=== About this task ===
Nothing but the lines from the one containing "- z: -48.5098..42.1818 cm" through the end of the material should be restated, and each exactly.

########################################

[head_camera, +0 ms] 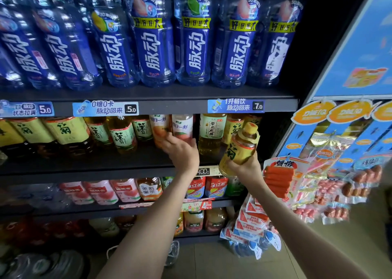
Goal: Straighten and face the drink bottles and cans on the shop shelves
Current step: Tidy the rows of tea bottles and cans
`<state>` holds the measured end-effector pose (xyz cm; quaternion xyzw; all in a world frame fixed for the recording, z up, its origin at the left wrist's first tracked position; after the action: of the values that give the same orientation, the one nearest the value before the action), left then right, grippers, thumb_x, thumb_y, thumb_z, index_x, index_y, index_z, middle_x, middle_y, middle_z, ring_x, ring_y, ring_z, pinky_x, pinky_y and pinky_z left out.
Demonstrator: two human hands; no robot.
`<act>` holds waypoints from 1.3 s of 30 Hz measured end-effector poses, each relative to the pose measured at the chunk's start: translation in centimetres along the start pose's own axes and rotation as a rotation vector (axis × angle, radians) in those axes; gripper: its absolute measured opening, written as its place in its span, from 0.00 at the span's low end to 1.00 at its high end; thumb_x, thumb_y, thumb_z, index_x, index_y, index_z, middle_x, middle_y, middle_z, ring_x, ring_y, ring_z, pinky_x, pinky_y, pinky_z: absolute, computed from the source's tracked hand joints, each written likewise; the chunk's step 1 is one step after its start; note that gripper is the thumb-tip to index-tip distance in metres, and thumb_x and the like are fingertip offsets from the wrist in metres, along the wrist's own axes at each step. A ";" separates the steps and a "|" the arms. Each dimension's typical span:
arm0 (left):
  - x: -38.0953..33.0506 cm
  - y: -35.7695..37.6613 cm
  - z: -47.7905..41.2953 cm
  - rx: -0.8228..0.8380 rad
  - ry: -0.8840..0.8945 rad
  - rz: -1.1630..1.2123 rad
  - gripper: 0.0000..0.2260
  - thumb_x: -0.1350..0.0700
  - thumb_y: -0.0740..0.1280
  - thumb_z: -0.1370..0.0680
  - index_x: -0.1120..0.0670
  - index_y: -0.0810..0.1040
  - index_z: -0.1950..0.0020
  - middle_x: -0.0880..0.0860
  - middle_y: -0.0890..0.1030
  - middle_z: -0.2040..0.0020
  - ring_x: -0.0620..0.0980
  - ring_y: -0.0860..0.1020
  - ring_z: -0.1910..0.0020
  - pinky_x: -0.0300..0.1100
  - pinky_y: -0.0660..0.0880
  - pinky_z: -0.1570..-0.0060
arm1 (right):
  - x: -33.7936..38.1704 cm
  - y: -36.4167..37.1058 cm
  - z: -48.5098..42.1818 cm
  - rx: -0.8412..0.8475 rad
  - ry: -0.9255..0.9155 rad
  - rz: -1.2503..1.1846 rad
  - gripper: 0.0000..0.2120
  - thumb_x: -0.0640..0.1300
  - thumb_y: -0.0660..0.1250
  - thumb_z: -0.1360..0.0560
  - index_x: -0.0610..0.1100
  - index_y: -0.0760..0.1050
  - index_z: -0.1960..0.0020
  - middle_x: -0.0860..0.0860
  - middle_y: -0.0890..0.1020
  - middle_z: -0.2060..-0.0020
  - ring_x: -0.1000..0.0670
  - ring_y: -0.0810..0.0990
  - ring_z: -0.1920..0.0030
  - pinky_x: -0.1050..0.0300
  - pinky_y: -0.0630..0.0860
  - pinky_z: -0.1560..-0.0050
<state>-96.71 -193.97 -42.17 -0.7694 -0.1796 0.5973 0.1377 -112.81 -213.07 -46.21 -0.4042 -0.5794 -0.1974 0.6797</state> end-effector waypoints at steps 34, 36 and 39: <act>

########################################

=== The answer ===
  - z: -48.5098..42.1818 cm
  - rx: -0.8412..0.8475 rad
  - ry: -0.9255..0.9155 rad
  - rz: -1.2503..1.1846 rad
  - gripper: 0.0000..0.2120
  - thumb_x: -0.0640..0.1300
  - thumb_y: -0.0660..0.1250
  - thumb_z: -0.1360..0.0560
  - index_x: -0.0610..0.1100
  - index_y: -0.0760..0.1050
  - index_z: -0.1960..0.0020
  - middle_x: -0.0860..0.0860
  - middle_y: -0.0890..0.1020
  - middle_z: -0.2060..-0.0020
  - ring_x: -0.1000..0.0670
  - ring_y: -0.0810..0.0990
  - ring_z: -0.1920..0.0030
  - pinky_x: -0.1050..0.0300
  - pinky_y: -0.0630..0.0860
  - pinky_z: -0.1560..-0.0050
<state>-96.71 -193.97 -42.17 -0.7694 -0.1796 0.5973 0.1377 -112.81 -213.07 -46.21 -0.4042 -0.5794 -0.1974 0.6797</state> end-effector waypoints at steps 34, 36 and 39: <act>

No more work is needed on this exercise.